Example data sources:
- https://github.com/fivethirtyeight/data
- https://www.kaggle.com/
- https://ourworldindata.org/
- datasetsearch.research.google.com
You should look for data sources that already have the data in a CSV file or JSON file or nicely formatted web table if possible. Sometimes you can find that by adding “dataset” or “csv” to your search terms.
Sometimes you can copy and paste a data table into Excel and save it as a CSV, or simply do the analysis in Excel. Use the “Paste Special – Unicode” option (works in some cases, not in others).
You need enough data to do interesting analysis and draw interesting conclusions. If you have a top 10 list and your analysis is identifying the biggest numbers in the list, you need better data.
3) Load this data into Excel or Python. You might need help here:
a) Some examples of how to load file data
b) Example for loading numerical data at bottom of this page
4) Create one or more data visualizations (charts / graphs) to make the data easier to understand.
Some resources here
5) Answer your question as best as you can from the data you found.

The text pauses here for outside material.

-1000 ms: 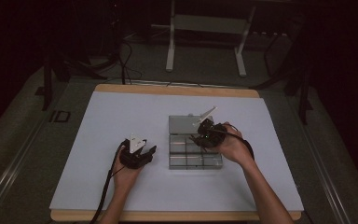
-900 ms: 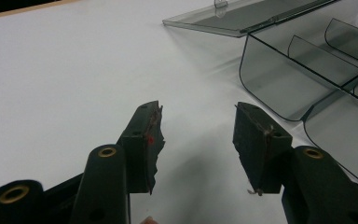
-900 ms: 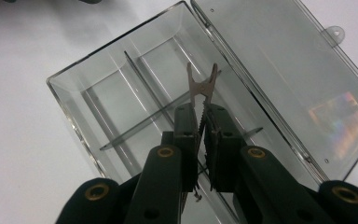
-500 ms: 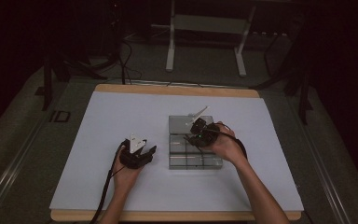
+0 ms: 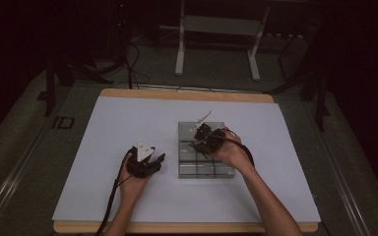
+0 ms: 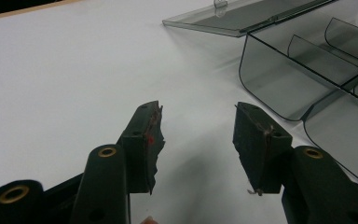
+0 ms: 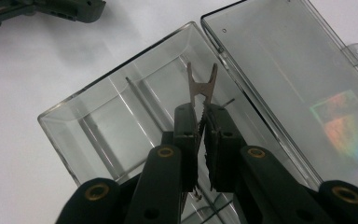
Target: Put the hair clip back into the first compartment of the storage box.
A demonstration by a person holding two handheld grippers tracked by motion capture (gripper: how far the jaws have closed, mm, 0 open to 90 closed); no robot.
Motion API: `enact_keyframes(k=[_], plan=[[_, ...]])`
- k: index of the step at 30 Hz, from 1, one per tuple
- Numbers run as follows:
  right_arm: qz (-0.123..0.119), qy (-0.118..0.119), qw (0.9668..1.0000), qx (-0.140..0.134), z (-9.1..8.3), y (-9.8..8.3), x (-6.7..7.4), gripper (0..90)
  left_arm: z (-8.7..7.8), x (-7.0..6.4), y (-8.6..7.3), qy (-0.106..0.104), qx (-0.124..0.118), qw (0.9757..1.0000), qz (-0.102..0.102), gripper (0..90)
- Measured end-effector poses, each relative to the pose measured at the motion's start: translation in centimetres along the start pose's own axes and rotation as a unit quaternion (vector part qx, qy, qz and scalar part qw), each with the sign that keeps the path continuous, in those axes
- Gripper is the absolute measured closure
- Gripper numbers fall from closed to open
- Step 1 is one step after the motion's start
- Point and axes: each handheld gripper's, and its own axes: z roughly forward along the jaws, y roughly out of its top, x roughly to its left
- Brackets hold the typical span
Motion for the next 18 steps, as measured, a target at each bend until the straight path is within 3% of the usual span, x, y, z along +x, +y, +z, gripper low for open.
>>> enact_keyframes(k=[18], plan=[[0.004,-0.001,0.9999,0.015,1.7,1.1,0.2,83.8,0.0,0.0,0.0,0.0,0.002,1.0,0.004,51.5]])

6) What new questions came out of your analysis?
7) Create some slides that includes your overall findings. Include the questions, the data visualizations, the answers, and further questions.
Content to include in your slides:
- Question(s) you are investigating
- Where you found data
- Data visualization(s)
- Your findings from the data
- Further questions that would be interesting to investigate
Proficiency Scale – Organize, analyze, and communicate data using computational tools. (as of Fall 2023)
Level 1
- Ask questions that can be answered using a dataset.

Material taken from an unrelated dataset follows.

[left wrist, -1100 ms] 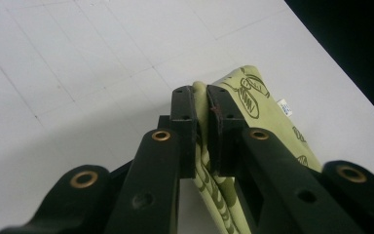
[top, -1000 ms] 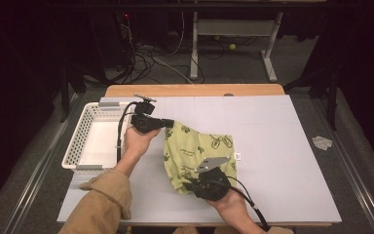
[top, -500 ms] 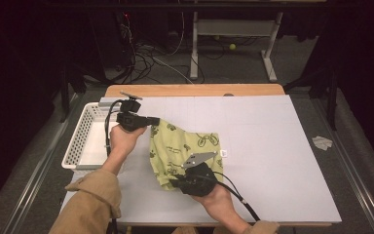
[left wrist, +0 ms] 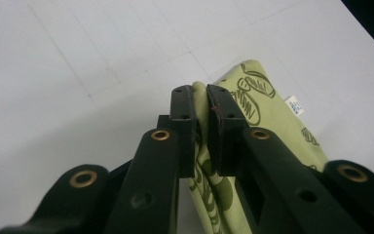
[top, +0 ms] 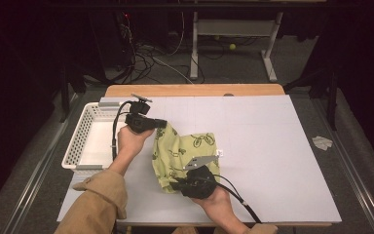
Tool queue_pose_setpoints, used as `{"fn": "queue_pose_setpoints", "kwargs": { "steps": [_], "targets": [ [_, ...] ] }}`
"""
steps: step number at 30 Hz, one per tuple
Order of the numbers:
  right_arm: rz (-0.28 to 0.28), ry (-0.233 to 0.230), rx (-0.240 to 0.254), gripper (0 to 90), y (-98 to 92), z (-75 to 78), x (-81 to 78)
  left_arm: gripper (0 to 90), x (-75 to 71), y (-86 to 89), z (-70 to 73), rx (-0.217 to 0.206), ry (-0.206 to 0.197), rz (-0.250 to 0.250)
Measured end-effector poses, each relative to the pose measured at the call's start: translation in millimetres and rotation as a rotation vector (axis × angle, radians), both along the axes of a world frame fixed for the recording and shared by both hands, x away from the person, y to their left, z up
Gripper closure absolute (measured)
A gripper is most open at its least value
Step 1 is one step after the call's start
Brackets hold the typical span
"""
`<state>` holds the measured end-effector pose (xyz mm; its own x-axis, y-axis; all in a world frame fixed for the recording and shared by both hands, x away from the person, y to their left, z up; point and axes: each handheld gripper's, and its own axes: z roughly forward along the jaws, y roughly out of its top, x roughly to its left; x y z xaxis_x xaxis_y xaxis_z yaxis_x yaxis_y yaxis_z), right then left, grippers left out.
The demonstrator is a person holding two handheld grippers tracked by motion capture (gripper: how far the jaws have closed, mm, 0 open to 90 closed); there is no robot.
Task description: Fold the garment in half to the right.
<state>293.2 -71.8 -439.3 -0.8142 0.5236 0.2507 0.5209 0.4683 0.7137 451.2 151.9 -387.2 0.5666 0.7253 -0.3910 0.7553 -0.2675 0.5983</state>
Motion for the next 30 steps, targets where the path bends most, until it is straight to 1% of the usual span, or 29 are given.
{"fn": "queue_pose_setpoints", "kwargs": {
  "steps": [10,15,18,30],
  "targets": [
    [-0.035,-0.009,0.014,80.9,-18.7,0.9,-2.8,78.9,5.5,-18.9,-3.0,-0.022,-0.001,-0.017],
    [-0.046,-0.013,0.009,81.0,-25.9,1.8,-3.0,79.0,7.7,-25.5,-4.7,-0.03,0.002,-0.028],
    [-0.051,-0.01,0.006,81.0,-29.3,1.7,-3.3,79.0,8.2,-29.4,-4.7,-0.029,-0.001,-0.037],
    [-0.063,0.014,0.022,81.0,-42.5,-0.2,-5.2,79.0,8.1,-43.4,-4.8,-0.027,-0.008,-0.065]
  ]
}}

- Analyze data to answer the questions and communicate findings.
Level 2
- Generate questions, related to a topic of interest, that can be answered with data.
- Find data that can be analyzed to address the questions.
- Use tools such as Python or Excel to analyze data.
- Create data visualizations to help analyze and communicate the data.
- Draw the obvious conclusions from the data.
Level 3
- Ask interesting questions that have the potential to yield answers that may be nuanced, unexpected, complicated, or otherwise interesting.
- Create a data visualization that makes the data easier to understand and helps to communicate the findings from the data analysis.
- Demonstrate proficiency in analyzing data; this could include ability to pre-process data to make it useable in Excel or Python, sorting and rearranging data, removing bad data, and picking out useful data from a larger dataset.
- Draw logical conclusions from the data, beyond the most obvious conclusions.
- Identify further questions that could be studied related to the chosen topic.
Level 4
- Ask questions that are relevant, thoughtful and which can result in relevant, thoughtful, complex, and otherwise interesting answers.
- Demonstrate advanced proficiency in analyzing the data; for example: discuss nuanced and complicated data in thoughtful and insightful ways; analyze a large amount of data; analyze the data using clever Python algorithms or use of Excel tools; deal with data from multiple files; obtain data from an online API; combine data from multiple sources
- Create polished data visualizations that are readily understandable.
- Produce insightful results to the initial questions that would have been difficult to obtain without the use of computational tools.
Proficiency Scale – Communicate Descriptions of Computational Processes (as of Fall 2023)
Level 1
Communicate a question, some aspects of a dataset, and a conclusions to an audience, possibly with certain omissions or inaccuracies.
Level 2
Communicate questions about data, the data itself, and conclusions drawn from the data to an audience.
Level 3
Clearly and accurately communicate questions about data, the data itself, and conclusions drawn from the data in order to help an audience easily understand what the data means.
Level 4
Clearly and accurately communicate questions about data, the data itself, and conclusions drawn from the data in a concise, cogent, and interesting way in order to help an audience easily understand what the data means.